21 optimized_range First data type is always a Boolean (u1) and if it is true then the next is Fibonacci range, if false - Bitfield.
22 optimized_u16_range Optimized BitField with u16_range - (max_id: u12, range_flag: u1, type: [u16_range, fixed_bit_field(size: max_id)])
23 array_of_optimized_u16_ranges Array of optimized_u16_range (number_of_records: u12, key: u6, type: u2, ids: optimized_u16_range)
24 n_array_of_ranges_x_y Generic type<X,Y> (number_of_records: u12, key: u, type: u, ids: optimized_range)
25 optimized_array_of_u16_ranges (max_id: u16, is_range_encoding: u1, type: [(number_of_entries: u12, is_a_range: u1, type: [(start_id:u16, end_id: u16), start_id:u16]), fixed_bit_field(size: max_id)])
26 array_of_u16_ranges (number_of_records: u12, key: u6, type: u2, number_of_entries: u12, is_a_range: u1, type: [(start_id:u16, end_id: u16), start_id:u16])
27 segment_type The 3bits code of segment type
28 enabled_disabled_ids The enabled and disables ids encoded with some types listed in variants property
29 array_of_attributed_u16_ranges The array of attributed ranges used for publisher restriction encoding
30 version The consent string version encoded in 6bits number

Field

The main building block of the schema is a field. The field is analog of variable in a programming language and each filed must have a type. There is a field definition example:

{
  "type": "version",
  "description": "The Didomi Consent String version 6bits number",
  "key": "dcs_version",
  "value": 2  
}

Here we are defining the field with type "version" and key equal to "dcs_version". The encoder will use the key property to access the field value provided in the user status object. We could also define the field value property to instruct the encoder to read the value not from the user status object but from the schema.

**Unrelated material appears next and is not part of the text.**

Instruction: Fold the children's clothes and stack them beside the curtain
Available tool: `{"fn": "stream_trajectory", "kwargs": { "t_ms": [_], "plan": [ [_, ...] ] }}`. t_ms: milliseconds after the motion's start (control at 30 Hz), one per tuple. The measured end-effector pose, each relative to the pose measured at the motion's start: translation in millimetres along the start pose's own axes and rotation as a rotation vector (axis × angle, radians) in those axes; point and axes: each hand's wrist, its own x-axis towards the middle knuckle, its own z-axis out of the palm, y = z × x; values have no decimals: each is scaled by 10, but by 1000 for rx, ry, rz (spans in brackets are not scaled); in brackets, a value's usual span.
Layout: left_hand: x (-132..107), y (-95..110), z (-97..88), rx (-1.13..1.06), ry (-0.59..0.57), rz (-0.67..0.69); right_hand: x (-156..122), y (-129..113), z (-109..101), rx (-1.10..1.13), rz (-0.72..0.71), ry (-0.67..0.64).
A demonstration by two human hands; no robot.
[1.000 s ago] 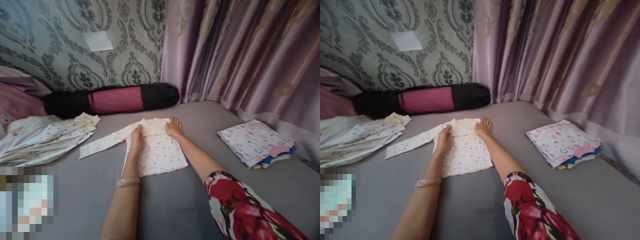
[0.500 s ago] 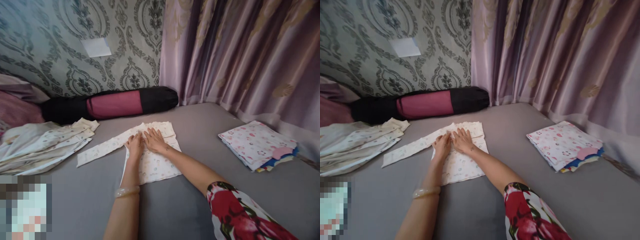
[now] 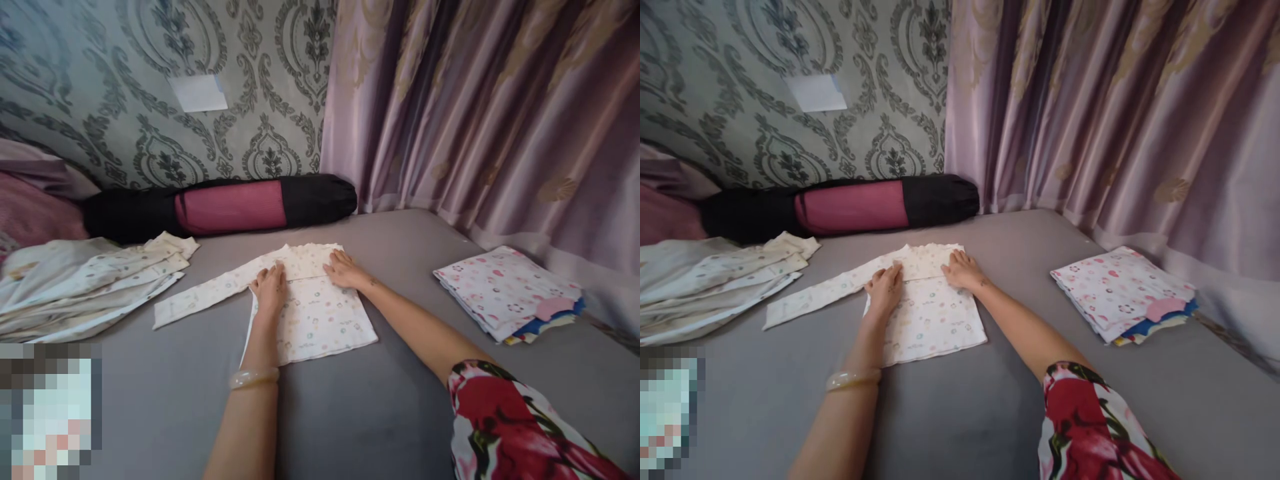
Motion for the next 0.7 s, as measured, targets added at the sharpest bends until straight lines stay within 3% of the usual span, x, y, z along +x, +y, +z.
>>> {"fn": "stream_trajectory", "kwargs": {
  "t_ms": [67,167,233,433,533,633,700],
  "plan": [
    [-3,6,-1,7,7,1,113,98,-100,81,69,67],
    [-6,16,-2,19,18,4,297,221,-195,144,371,179],
    [-4,14,5,16,23,7,392,268,-197,151,466,181],
    [8,-1,39,31,47,-3,492,245,-69,212,373,155],
    [1,14,19,28,32,4,492,233,-45,318,380,237],
    [-9,32,-11,24,3,13,505,251,-51,567,414,349],
    [-11,35,-20,30,-2,10,527,263,-60,780,449,354]
  ]
}}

Another example of the field property is optional. Each field could be an optional and this will instruct encoder to place 1 bit flag in encoded string before the field value. If the flag is 1, the value is present and decoded. If it's 0, the value is absent and skipped during decoding. There is example of the optional field definition

{
  "type": "date",
  "key": "sync",
  "optional": true
}

There are fields that could be encoded using different encoding algorithms for optimization purposes. To specify what algorithms (types) could be used by encoder for value encoder we use variants field attribute:

{

  "type": "enabled_disabled_ids",
  "description": "User Status for purposes opt-out",
  "key": "purposes_li",
  "variants": [
    "bit_field_2_bits",
    "ranges_u16",
    "ranges_fibonacci"
  ]
}

This example shows how to encode user status for purposes using three methods: bit_field_2_bits, ranges_u16, and ranges_fibonacci. The encoder chooses the method producing the shortest result and includes the chosen method's code before the encoded value, allowing the decoder to correctly decode the string.

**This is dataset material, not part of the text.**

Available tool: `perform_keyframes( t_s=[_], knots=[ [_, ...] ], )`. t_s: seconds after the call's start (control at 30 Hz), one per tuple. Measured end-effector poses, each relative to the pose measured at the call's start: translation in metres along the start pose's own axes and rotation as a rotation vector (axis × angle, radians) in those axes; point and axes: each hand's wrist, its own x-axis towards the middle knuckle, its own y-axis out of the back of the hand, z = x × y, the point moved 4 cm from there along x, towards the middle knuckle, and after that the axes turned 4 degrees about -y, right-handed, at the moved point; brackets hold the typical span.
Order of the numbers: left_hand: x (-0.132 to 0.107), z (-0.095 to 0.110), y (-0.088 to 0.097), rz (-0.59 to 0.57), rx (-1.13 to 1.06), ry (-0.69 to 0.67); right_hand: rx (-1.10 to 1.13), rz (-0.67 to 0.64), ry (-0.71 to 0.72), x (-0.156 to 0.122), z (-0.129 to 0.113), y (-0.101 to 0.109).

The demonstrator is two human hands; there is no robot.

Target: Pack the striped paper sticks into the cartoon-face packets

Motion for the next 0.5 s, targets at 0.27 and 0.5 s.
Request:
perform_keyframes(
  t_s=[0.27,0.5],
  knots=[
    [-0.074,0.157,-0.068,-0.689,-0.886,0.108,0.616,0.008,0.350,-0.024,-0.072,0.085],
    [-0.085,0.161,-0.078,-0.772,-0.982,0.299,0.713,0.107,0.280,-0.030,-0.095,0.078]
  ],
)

Some types need to have size information to encode / decode correctly.

{
  "type": "string",
  "description": "Two-letter ISO 639-1 language code in which the CMP UI was presented",
  "key": "consent_language",
  "size": 12
}

Here we are defining a 12 bits string type field.

There is the summary for all field attributes:

# field attribute mandatory description
1 type Y field type
2 key Y key to extract value from the model
3 description Y field description
4 size N type size bits
5 optional N true if value could be missing
6 value N field constant value
7 variants N type encoding methods variants

Consent String Type

The consent string schema supports the following types:

# string type description
1 didomi_consent_string Didomi Consent String
2 iab_tcf_string IAB TCF Consent String
3 gpp_string GPP String

Specification Version

For each string type several specification versions could be defined, for example, for Didomi Consent String we have specification_version 1 and 2, where version 1 has some restrictions for the encoder.

Test

The consent string schema defines tests for an encoder and decoder in tests array. The encoder/decoder library should run these tests to make sure the library produces expected results based on the schema.

Types

The types array defines a subset of types supported by the consent string schema (Type). Each type from types must appear at least ones in field definition and all types from fields definition should be listed in types array.

Fields and segments

The consent string schema could have fields array on the top level or segments array. The fields array contains field definition (Field) and segments could be used to define a segmented string structure, where each segment encoded separately and then connected to each other using . character.

For example:

{
  "tests": {
    "encoded": "CQH-gkAQH-gkAAHABBENBOFgAPAAAELAAAAAF5wAQF5gXnABAXmAAAAA.YAAAAAAAAAAA"
  }
}

Here we have an IAB TCF string as encoded value with two segments : core and publisher.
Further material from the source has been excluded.